- [THE TASK]:
Below is a listing. Quote from it, exactly, the lines from the one containing "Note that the" down to the one containing "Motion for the", both ends included, and nothing else.

- [COLLECTED DATA]:
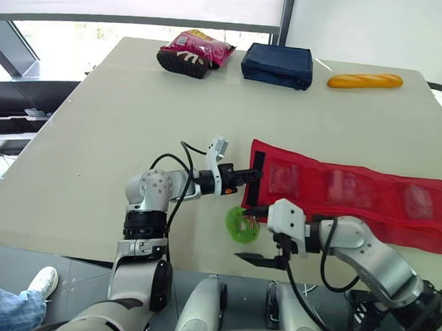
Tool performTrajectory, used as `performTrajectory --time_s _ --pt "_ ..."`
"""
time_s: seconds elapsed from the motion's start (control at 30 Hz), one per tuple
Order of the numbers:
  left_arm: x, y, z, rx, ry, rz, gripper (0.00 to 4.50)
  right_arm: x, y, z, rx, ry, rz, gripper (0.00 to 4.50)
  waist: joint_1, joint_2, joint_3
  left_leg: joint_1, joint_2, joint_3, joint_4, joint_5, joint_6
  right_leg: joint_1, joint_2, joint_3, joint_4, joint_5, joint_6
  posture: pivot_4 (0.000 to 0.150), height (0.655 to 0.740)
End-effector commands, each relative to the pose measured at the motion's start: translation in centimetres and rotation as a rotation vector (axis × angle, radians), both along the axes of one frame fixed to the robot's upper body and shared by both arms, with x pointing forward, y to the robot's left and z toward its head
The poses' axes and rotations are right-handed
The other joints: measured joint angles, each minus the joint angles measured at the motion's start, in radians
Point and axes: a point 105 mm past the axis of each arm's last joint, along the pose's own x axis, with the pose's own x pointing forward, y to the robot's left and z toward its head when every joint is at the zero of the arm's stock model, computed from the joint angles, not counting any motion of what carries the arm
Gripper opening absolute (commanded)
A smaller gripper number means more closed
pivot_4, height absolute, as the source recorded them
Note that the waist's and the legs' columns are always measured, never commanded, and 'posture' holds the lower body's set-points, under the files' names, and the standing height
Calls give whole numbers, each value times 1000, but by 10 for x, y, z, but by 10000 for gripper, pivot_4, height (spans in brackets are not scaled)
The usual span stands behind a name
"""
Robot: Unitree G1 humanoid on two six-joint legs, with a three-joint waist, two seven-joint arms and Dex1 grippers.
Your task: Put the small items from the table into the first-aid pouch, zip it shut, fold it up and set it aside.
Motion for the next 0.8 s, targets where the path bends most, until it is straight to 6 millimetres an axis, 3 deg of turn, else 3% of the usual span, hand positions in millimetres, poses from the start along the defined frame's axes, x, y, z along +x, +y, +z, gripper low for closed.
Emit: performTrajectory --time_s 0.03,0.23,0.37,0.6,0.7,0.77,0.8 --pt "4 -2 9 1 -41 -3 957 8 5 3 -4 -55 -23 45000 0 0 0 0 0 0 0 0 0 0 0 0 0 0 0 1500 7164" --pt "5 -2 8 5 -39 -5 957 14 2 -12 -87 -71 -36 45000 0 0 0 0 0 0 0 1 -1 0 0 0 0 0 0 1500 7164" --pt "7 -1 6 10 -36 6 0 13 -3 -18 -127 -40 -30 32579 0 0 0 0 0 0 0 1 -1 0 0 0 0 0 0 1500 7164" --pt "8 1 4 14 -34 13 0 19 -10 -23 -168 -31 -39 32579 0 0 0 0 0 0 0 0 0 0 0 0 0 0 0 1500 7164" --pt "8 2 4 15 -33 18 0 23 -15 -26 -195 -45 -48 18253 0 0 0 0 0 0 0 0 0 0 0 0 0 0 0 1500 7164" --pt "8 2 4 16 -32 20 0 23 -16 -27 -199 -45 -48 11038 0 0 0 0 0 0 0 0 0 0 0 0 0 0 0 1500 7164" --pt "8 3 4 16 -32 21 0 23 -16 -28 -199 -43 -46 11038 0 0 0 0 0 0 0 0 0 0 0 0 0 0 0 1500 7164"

- [RESPONSE AREA]:
Note that the waist's and the legs' columns are always measured, never commanded, and 'posture' holds the lower body's set-points, under the files' names, and the standing height
Calls give whole numbers, each value times 1000, but by 10 for x, y, z, but by 10000 for gripper, pivot_4, height (spans in brackets are not scaled)
The usual span stands behind a name
"""
Robot: Unitree G1 humanoid on two six-joint legs, with a three-joint waist, two seven-joint arms and Dex1 grippers.
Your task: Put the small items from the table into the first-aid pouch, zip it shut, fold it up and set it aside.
Motion for the next 0.8 s, targets where the path bends most, until it is straight to 6 millimetres an axis, 3 deg of turn, else 3% of the usual span, hand positions in millimetres, poses from the start along the defined frame's axes, x, y, z along +x, +y, +z, gripper low for closed.

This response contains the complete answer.